# Directions
Which lines of the data below contain "camera"? Please show them all.

[[ Available data, beginning ]]

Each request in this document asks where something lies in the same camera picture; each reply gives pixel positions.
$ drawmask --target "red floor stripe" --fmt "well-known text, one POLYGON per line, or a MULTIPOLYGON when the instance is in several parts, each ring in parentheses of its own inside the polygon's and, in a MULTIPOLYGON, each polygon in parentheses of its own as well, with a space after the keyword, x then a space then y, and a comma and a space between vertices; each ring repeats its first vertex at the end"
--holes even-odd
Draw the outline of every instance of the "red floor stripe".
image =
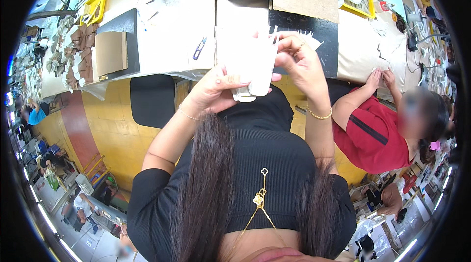
POLYGON ((88 124, 82 94, 80 92, 62 93, 62 100, 67 105, 61 110, 62 120, 72 147, 84 167, 99 151, 88 124))

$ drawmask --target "person in white shirt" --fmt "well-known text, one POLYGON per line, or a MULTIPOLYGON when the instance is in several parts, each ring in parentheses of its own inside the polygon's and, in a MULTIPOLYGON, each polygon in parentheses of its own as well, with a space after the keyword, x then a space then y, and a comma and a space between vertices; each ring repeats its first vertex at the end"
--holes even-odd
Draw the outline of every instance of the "person in white shirt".
POLYGON ((95 206, 87 198, 87 195, 80 190, 78 196, 75 197, 74 206, 77 208, 77 216, 80 218, 80 223, 85 224, 88 220, 93 227, 93 234, 96 234, 98 231, 97 223, 91 218, 91 215, 95 211, 95 206))

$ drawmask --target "gold necklace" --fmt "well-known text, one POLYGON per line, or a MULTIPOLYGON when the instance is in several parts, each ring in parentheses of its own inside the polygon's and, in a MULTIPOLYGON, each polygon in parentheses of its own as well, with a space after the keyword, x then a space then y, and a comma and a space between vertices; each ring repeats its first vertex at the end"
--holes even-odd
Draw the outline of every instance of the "gold necklace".
POLYGON ((258 193, 255 194, 255 198, 253 198, 253 202, 257 205, 257 207, 256 207, 256 209, 255 209, 255 212, 253 212, 252 217, 250 217, 249 222, 247 223, 247 225, 245 225, 244 230, 242 230, 242 232, 240 233, 239 237, 238 237, 237 240, 235 241, 234 246, 232 247, 232 250, 230 251, 228 257, 231 256, 232 252, 234 251, 234 249, 236 248, 236 246, 237 246, 237 244, 239 243, 240 239, 242 238, 242 235, 244 235, 245 230, 247 230, 247 227, 249 227, 249 224, 250 224, 250 222, 252 221, 253 217, 255 216, 255 213, 256 213, 259 209, 261 209, 261 210, 264 212, 265 216, 268 218, 268 221, 270 221, 271 225, 273 226, 274 230, 276 231, 276 234, 278 235, 278 238, 279 238, 280 241, 283 243, 283 246, 287 247, 285 241, 283 240, 283 238, 281 237, 280 233, 278 232, 278 230, 276 229, 275 225, 273 224, 273 221, 271 220, 270 216, 268 216, 267 211, 265 211, 265 209, 263 208, 263 207, 265 206, 265 195, 267 194, 267 190, 265 189, 265 181, 266 181, 266 178, 267 178, 268 169, 267 169, 267 168, 263 168, 260 172, 263 174, 263 188, 261 188, 261 189, 258 191, 258 193))

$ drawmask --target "gold bracelet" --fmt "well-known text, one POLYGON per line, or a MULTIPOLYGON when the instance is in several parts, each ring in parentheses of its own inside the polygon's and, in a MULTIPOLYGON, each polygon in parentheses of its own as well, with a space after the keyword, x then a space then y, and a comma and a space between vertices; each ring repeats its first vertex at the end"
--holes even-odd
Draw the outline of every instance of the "gold bracelet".
POLYGON ((330 108, 330 113, 329 115, 325 116, 325 117, 319 117, 318 115, 316 115, 315 113, 313 113, 309 107, 308 107, 308 112, 316 119, 319 119, 319 120, 325 120, 325 119, 328 119, 330 118, 330 116, 332 116, 332 107, 330 108))
POLYGON ((185 116, 187 116, 188 118, 193 119, 193 120, 197 120, 197 121, 205 121, 205 120, 206 120, 206 119, 197 119, 197 118, 193 118, 193 117, 191 117, 191 116, 188 116, 188 115, 181 109, 181 104, 182 104, 182 103, 180 103, 180 105, 178 106, 178 110, 179 110, 182 114, 184 114, 185 116))

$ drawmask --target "hand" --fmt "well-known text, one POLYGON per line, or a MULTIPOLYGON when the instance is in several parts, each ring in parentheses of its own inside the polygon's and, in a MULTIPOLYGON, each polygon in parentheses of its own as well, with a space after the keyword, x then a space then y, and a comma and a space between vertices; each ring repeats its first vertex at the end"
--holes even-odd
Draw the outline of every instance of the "hand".
POLYGON ((314 103, 329 101, 326 78, 317 53, 298 32, 278 32, 278 54, 275 66, 281 66, 294 84, 314 103))
POLYGON ((394 76, 394 73, 391 71, 390 68, 383 71, 382 78, 390 91, 391 89, 396 88, 396 77, 394 76))
POLYGON ((367 86, 371 87, 374 90, 378 89, 378 85, 380 83, 380 78, 381 78, 381 69, 377 68, 375 69, 371 75, 368 77, 368 80, 366 81, 367 86))
MULTIPOLYGON (((273 74, 271 81, 280 80, 281 74, 273 74)), ((197 117, 203 111, 219 113, 237 104, 231 89, 249 84, 250 80, 245 80, 239 75, 229 76, 224 66, 216 65, 193 87, 183 100, 182 109, 193 117, 197 117)))

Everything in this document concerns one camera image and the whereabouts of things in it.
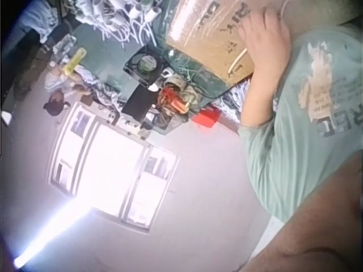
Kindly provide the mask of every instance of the table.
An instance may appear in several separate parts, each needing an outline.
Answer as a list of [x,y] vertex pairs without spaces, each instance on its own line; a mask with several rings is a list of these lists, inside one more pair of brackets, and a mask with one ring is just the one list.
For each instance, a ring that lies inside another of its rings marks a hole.
[[[172,11],[178,3],[179,0],[163,1],[163,12],[153,23],[158,47],[149,46],[161,54],[177,73],[189,78],[190,83],[202,90],[204,97],[199,107],[203,108],[231,86],[206,71],[201,64],[166,45],[164,38],[172,21]],[[81,64],[102,81],[119,90],[120,100],[126,101],[138,82],[125,73],[123,67],[130,57],[141,48],[141,45],[131,40],[123,49],[121,44],[114,39],[104,42],[100,31],[93,30],[92,26],[87,24],[79,26],[73,35],[77,38],[77,45],[87,50],[87,55]]]

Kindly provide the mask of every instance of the computer fan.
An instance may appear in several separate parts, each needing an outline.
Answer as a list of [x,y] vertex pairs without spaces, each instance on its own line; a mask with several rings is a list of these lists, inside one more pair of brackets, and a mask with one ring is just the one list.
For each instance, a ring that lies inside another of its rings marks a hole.
[[149,88],[166,67],[168,67],[167,61],[145,46],[125,64],[124,71],[145,88]]

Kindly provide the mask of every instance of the white wall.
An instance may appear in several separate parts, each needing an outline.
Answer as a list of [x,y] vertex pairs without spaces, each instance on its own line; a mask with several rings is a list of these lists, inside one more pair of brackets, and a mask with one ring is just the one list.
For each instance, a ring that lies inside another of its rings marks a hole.
[[[15,255],[67,202],[45,180],[57,132],[42,109],[47,99],[36,84],[1,139],[0,224]],[[219,124],[188,123],[150,142],[181,157],[151,232],[90,215],[34,258],[32,271],[230,272],[248,260],[269,216],[248,182],[239,137]]]

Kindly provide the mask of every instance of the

[[ Available data, end ]]

# Answer for the task
Each request in this document asks where something lies in the same camera picture; each reply gives pixel positions.
Everything in this document concerns one camera image and the whereabouts of things in it.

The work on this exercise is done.